» **EXERCISE PROMPT**:
Please set down word for word every line from the one holding "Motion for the" to the end of the data below, both included.

◆ ◆ ◆ ◆ ◆

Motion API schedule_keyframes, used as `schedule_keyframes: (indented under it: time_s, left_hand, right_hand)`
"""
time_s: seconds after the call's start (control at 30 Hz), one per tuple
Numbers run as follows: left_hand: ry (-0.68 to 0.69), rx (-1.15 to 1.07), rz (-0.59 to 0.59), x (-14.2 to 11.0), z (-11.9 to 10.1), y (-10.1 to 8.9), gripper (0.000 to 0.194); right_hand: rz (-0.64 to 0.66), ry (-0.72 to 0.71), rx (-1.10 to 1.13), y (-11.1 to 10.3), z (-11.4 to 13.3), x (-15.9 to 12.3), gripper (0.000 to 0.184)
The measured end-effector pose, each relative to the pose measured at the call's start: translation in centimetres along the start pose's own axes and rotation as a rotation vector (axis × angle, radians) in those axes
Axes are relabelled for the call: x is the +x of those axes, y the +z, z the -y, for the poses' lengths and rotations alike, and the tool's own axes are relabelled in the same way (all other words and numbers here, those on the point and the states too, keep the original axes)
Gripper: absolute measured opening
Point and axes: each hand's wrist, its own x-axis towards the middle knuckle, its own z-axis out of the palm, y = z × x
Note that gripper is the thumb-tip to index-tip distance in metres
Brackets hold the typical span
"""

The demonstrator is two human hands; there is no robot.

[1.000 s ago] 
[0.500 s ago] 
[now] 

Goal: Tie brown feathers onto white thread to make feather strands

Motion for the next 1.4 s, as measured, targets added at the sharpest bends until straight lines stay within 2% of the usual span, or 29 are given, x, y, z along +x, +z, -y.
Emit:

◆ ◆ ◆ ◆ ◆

» **OUTPUT OF THE EXERCISE**:
Motion for the next 1.4 s, as measured, targets added at the sharpest bends until straight lines stay within 2% of the usual span, or 29 are given, x, y, z along +x, +z, -y.
Emit:

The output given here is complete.